[TASK INPUT Boundary: Start]
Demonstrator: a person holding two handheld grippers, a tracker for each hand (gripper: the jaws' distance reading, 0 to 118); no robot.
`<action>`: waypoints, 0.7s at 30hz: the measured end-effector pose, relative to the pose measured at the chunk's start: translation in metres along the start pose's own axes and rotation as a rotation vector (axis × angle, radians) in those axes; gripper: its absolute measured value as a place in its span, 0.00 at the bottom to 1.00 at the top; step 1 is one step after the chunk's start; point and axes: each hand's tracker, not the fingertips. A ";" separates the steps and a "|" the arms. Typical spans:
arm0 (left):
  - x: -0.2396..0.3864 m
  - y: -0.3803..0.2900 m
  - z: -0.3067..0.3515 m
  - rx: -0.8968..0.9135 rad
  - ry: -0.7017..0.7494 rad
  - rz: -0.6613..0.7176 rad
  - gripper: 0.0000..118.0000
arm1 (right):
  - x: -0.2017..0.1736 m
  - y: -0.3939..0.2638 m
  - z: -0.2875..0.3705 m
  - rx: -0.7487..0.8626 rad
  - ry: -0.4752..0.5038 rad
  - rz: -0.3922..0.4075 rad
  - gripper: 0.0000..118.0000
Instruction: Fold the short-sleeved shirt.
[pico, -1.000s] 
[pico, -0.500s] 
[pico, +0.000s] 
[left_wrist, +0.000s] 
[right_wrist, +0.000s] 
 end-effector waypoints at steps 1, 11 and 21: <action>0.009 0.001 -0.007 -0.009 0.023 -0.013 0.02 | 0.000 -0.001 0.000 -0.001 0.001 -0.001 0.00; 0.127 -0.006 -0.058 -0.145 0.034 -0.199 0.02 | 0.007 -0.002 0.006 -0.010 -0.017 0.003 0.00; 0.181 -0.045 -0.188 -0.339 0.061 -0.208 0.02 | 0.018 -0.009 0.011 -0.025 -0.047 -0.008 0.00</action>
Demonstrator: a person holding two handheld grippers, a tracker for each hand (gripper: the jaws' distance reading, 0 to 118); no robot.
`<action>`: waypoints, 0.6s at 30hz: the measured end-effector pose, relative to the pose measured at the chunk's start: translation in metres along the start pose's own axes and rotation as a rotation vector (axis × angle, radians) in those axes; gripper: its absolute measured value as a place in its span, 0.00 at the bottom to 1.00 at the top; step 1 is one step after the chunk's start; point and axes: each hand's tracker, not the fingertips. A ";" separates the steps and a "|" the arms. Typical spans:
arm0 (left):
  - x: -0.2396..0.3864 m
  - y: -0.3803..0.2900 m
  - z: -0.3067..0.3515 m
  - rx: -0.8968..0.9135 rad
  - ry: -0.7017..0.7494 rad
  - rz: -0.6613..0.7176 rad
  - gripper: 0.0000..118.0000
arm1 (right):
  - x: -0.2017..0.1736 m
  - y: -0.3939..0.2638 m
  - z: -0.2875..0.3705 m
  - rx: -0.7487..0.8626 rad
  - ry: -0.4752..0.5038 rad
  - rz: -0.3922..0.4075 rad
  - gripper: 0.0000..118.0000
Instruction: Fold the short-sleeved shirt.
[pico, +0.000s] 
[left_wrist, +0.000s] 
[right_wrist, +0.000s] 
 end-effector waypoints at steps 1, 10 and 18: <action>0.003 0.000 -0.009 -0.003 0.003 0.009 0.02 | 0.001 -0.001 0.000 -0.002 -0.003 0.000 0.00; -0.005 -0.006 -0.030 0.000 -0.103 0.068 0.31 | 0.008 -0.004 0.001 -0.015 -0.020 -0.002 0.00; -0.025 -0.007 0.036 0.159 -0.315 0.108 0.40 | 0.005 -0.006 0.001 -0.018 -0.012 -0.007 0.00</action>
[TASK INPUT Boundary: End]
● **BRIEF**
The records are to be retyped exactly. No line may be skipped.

● **ANSWER AREA**
Demonstrator: a person holding two handheld grippers, a tracker for each hand (gripper: the jaws' distance reading, 0 to 118); no robot.
`<action>`: waypoints, 0.7s at 30hz: the measured end-effector pose, relative to the pose measured at the chunk's start: translation in metres along the start pose's own axes and rotation as a rotation vector (axis × angle, radians) in those axes; gripper: its absolute measured value as a place in its span, 0.00 at the bottom to 1.00 at the top; step 1 is one step after the chunk's start; point and axes: each hand's tracker, not the fingertips. A ";" separates the steps and a "|" the arms. Typical spans:
arm0 (left):
  - x: -0.2396..0.3864 m
  - y: -0.3803..0.2900 m
  - z: -0.3067..0.3515 m
  - rx: -0.8968..0.9135 rad
  - ry: -0.7017..0.7494 rad
  - rz: -0.6613..0.7176 rad
  - gripper: 0.0000..118.0000
arm1 (right):
  - x: -0.2017..0.1736 m
  - y: -0.3939..0.2638 m
  - z: -0.2875..0.3705 m
  - rx: -0.7487..0.8626 rad
  - ry: -0.4752..0.5038 rad
  - rz: -0.3922..0.4075 rad
  - gripper: 0.0000..118.0000
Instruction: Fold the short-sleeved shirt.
[pico, -1.000s] 
[pico, -0.500s] 
[pico, +0.000s] 
[left_wrist, +0.000s] 
[right_wrist, +0.000s] 
 end-effector waypoints at steps 1, 11 and 21: <action>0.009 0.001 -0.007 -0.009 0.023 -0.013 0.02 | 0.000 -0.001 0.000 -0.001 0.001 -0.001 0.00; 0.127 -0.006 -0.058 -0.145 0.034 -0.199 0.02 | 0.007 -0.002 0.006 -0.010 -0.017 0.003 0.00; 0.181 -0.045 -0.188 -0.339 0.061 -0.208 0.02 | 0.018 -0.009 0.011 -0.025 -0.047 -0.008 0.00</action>
Demonstrator: a person holding two handheld grippers, a tracker for each hand (gripper: the jaws' distance reading, 0 to 118); no robot.
`<action>`: waypoints, 0.6s at 30hz: the measured end-effector pose, relative to the pose measured at the chunk's start: translation in metres along the start pose's own axes and rotation as a rotation vector (axis × angle, radians) in those axes; gripper: its absolute measured value as a place in its span, 0.00 at the bottom to 1.00 at the top; step 1 is one step after the chunk's start; point and axes: each hand's tracker, not the fingertips. A ";" separates the steps and a "|" the arms. Typical spans:
arm0 (left):
  - x: -0.2396..0.3864 m
  - y: -0.3803..0.2900 m
  - z: -0.3067..0.3515 m
  - rx: -0.8968..0.9135 rad
  - ry: -0.7017..0.7494 rad
  - rz: -0.6613..0.7176 rad
  - gripper: 0.0000..118.0000
arm1 (right):
  - x: -0.2017..0.1736 m
  - y: -0.3939..0.2638 m
  - z: -0.2875..0.3705 m
  - rx: -0.7487..0.8626 rad
  - ry: -0.4752..0.5038 rad
  - rz: -0.3922..0.4075 rad
  - gripper: 0.0000..118.0000
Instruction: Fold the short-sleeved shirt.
[pico, +0.000s] 
[left_wrist, +0.000s] 
[right_wrist, +0.000s] 
 end-effector waypoints at steps 1, 10 and 18: <action>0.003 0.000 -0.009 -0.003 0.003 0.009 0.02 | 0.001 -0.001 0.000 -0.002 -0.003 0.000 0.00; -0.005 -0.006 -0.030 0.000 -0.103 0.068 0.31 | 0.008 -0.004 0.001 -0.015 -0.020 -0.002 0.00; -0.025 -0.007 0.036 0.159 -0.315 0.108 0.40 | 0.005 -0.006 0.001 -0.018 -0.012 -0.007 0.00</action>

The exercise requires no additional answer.